[WORK TO COMPLETE] What is the number of lines in this listing that include the string "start"? Answer with that number by itself.

[INFORMATION SUPPLIED]
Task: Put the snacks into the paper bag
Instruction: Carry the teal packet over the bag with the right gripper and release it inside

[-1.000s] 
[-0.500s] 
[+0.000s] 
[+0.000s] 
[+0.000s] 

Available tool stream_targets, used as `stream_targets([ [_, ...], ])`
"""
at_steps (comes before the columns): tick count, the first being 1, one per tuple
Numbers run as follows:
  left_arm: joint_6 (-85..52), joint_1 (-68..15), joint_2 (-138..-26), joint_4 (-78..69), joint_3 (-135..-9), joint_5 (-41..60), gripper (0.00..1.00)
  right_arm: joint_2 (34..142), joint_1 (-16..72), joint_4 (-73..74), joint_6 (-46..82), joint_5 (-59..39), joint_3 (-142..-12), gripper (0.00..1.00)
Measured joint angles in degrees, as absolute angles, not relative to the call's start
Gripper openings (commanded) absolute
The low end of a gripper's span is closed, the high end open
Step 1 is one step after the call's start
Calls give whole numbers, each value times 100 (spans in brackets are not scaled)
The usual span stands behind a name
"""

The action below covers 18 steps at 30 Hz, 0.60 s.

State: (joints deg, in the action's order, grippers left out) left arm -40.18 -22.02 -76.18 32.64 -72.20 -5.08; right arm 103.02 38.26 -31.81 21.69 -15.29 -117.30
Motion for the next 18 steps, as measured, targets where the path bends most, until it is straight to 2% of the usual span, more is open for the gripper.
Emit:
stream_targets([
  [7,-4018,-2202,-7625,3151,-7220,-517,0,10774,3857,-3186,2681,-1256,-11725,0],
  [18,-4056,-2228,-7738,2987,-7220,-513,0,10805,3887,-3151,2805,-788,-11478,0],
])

[EXERCISE OUTPUT] 2